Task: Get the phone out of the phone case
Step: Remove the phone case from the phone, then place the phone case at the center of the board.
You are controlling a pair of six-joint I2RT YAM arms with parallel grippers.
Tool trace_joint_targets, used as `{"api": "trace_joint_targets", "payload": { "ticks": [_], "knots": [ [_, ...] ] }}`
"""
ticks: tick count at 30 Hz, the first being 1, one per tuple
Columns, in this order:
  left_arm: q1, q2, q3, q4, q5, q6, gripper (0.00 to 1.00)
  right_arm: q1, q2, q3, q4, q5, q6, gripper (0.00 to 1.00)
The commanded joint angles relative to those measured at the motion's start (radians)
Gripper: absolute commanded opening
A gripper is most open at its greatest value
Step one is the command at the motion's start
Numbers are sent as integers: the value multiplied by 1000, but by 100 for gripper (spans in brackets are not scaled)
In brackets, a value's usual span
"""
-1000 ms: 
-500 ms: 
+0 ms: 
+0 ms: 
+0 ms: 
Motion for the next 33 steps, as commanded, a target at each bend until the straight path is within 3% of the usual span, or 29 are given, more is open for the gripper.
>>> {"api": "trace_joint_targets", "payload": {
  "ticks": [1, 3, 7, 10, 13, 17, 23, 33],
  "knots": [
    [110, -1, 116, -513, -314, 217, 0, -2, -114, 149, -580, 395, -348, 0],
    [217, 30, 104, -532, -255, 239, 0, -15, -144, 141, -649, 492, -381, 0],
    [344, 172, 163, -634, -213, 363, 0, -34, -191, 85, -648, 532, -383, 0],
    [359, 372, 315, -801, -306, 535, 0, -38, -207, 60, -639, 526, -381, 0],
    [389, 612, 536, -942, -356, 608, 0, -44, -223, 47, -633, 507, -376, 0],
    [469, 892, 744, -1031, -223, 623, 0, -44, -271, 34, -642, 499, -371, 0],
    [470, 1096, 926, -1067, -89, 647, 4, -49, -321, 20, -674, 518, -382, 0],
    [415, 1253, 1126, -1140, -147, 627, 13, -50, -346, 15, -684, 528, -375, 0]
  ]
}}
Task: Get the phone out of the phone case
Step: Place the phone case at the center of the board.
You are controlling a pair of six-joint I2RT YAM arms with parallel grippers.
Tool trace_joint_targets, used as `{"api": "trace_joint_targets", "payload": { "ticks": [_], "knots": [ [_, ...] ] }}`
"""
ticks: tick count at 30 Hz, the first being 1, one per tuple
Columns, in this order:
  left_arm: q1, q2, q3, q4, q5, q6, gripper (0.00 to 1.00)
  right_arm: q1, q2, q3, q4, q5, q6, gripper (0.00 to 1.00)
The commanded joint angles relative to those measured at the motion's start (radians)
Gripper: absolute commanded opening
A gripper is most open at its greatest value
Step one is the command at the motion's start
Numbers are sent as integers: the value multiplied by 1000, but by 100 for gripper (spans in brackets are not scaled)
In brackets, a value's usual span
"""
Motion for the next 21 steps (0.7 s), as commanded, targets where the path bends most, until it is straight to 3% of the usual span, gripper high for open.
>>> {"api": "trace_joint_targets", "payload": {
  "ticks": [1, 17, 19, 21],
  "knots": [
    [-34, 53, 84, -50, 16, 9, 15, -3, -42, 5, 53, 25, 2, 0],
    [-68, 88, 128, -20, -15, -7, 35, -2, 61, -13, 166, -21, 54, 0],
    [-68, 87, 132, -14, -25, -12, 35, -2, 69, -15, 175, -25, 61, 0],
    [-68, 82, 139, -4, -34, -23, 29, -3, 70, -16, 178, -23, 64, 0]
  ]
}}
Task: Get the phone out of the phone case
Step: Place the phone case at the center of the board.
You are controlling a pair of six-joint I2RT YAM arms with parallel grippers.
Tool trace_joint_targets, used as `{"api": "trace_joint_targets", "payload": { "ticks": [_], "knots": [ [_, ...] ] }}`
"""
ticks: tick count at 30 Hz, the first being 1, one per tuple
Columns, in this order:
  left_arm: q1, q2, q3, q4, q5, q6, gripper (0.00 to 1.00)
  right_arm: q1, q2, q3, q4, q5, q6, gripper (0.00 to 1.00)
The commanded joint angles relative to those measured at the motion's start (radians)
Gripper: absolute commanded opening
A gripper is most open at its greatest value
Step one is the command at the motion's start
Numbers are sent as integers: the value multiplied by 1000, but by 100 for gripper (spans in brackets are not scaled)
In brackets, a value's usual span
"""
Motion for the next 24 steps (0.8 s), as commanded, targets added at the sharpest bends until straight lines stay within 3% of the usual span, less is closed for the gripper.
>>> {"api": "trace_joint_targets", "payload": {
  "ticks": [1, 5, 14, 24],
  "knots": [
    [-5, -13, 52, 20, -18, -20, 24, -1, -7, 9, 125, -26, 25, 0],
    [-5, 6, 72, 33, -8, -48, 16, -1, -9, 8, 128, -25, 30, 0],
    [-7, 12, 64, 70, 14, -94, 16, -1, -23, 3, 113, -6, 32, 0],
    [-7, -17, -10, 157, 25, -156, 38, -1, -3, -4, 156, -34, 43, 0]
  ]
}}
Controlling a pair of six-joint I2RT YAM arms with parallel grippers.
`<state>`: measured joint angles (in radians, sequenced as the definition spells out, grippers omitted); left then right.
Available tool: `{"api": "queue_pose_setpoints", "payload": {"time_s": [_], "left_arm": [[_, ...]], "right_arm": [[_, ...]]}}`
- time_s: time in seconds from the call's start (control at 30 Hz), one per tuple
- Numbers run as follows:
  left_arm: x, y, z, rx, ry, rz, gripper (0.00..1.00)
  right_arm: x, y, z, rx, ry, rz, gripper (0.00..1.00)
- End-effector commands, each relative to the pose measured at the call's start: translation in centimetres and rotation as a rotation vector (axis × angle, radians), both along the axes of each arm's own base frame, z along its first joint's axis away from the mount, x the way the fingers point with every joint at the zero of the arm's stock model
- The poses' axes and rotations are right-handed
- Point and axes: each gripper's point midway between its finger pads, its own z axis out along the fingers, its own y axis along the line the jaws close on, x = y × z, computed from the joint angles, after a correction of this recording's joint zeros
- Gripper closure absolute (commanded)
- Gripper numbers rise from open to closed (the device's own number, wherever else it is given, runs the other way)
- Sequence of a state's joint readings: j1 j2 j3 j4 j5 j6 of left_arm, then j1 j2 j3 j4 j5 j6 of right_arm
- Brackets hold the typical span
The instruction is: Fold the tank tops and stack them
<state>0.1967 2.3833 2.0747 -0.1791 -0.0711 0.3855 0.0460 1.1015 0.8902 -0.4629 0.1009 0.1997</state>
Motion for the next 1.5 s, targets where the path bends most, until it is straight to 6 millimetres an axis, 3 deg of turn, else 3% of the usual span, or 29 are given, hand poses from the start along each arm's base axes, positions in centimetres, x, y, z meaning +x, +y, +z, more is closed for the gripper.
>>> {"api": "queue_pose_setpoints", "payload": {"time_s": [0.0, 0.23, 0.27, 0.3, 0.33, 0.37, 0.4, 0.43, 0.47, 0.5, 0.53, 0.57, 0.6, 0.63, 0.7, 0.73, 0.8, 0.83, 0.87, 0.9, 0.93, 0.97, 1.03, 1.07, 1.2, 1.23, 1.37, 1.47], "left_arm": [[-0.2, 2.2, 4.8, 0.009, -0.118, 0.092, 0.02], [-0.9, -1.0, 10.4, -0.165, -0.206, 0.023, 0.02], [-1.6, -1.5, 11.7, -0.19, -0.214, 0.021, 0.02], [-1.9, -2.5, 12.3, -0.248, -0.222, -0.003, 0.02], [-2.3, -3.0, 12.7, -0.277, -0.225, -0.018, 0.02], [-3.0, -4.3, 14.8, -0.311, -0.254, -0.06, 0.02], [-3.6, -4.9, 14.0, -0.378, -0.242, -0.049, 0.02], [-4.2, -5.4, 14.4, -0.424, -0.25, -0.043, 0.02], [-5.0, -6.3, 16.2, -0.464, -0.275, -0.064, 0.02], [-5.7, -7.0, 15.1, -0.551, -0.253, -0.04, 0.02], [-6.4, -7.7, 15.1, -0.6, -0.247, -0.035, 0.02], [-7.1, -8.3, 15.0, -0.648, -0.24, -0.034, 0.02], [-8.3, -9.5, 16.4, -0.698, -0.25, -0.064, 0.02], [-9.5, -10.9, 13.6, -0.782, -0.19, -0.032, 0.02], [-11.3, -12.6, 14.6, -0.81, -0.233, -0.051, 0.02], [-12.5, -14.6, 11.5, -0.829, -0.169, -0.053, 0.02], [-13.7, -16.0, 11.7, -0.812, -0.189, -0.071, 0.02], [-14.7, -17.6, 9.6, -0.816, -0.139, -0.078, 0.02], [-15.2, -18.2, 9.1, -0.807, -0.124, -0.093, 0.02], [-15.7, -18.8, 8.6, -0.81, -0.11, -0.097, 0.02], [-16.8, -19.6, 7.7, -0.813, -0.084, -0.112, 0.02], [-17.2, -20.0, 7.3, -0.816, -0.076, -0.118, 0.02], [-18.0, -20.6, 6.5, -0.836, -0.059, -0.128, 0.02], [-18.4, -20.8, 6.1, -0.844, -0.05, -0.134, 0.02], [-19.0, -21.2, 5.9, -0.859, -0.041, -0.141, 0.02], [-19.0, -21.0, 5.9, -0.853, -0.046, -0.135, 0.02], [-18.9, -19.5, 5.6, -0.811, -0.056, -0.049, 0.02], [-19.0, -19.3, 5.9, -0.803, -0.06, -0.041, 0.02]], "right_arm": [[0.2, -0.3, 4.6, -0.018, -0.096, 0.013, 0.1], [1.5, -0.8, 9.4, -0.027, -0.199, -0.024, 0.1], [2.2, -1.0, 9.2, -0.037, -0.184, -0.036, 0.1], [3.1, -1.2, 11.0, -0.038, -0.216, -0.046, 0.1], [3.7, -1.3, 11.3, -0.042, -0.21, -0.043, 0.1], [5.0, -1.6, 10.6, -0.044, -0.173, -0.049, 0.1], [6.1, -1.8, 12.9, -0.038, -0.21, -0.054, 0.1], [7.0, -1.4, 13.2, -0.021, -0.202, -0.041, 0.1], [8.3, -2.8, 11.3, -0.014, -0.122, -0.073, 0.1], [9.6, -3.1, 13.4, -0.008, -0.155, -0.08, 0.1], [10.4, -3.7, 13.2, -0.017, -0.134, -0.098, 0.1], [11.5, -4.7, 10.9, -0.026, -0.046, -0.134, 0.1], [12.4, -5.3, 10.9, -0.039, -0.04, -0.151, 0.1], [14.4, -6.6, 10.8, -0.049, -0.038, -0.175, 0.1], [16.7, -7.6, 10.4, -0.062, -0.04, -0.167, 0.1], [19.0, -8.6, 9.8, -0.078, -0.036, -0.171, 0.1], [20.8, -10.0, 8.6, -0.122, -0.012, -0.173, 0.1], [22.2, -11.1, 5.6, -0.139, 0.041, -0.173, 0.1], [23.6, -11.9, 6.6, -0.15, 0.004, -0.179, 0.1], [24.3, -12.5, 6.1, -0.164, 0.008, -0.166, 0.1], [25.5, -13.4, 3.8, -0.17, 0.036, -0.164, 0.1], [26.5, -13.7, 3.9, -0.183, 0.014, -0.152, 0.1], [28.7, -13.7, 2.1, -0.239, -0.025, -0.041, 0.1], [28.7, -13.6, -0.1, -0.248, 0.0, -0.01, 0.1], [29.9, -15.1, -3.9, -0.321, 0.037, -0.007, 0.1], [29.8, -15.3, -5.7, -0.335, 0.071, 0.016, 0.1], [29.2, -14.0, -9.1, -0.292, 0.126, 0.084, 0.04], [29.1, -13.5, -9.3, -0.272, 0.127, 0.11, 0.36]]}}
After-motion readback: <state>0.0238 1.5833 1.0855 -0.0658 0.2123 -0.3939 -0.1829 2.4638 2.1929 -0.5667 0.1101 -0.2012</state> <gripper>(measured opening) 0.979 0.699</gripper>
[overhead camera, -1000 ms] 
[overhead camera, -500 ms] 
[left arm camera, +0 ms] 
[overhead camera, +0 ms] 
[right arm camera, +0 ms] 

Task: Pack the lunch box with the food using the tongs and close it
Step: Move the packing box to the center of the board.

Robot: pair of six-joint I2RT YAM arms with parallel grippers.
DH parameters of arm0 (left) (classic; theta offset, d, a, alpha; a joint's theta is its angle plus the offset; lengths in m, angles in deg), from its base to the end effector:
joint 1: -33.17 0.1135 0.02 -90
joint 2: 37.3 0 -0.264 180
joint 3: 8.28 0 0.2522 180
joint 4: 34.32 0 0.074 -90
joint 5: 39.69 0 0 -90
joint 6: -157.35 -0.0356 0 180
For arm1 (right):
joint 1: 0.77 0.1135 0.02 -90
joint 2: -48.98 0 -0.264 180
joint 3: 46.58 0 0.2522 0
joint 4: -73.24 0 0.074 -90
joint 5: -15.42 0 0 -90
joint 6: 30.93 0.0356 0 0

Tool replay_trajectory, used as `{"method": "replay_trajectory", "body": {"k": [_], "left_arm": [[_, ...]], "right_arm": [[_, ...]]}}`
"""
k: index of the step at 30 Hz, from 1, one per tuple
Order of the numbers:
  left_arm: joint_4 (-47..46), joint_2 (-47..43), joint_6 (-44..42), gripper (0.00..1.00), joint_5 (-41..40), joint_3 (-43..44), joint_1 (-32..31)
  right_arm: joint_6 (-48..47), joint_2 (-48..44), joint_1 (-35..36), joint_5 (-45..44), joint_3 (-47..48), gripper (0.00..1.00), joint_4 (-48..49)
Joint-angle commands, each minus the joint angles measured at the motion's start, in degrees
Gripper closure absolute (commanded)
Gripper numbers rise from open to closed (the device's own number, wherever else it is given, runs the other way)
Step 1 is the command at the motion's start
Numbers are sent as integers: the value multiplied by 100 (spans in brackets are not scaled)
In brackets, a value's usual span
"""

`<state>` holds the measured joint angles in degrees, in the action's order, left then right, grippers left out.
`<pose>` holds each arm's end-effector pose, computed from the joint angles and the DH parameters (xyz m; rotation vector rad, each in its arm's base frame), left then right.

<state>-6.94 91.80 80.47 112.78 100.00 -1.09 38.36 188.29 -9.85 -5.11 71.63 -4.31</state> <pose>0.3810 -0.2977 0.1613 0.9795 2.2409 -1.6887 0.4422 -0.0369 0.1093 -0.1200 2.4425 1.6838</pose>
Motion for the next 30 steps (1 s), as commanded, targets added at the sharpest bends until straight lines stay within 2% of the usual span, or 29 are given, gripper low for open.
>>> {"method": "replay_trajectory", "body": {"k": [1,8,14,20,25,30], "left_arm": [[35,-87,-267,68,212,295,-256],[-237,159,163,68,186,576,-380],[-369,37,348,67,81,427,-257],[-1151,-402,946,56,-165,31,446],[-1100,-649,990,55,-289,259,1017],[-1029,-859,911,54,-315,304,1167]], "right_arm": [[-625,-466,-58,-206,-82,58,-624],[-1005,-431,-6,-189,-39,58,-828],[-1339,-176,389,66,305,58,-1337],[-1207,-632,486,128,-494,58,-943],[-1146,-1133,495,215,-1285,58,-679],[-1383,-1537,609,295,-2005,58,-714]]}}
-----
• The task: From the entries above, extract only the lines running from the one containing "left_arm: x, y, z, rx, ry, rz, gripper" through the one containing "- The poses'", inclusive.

• Result:
  left_arm: x, y, z, rx, ry, rz, gripper (0.00..1.00)
  right_arm: x, y, z, rx, ry, rz, gripper (0.00..1.00)
- End-effector commands, each relative to the pose measured at the call's start: translation in centimetres and rotation as a rotation vector (axis × angle, radians), both along the axes of each arm's own base frame, z along its first joint's axis away from the mount, x the way the fingers point with every joint at the zero of the arm's stock model
- The poses' axes and rotations are right-handed

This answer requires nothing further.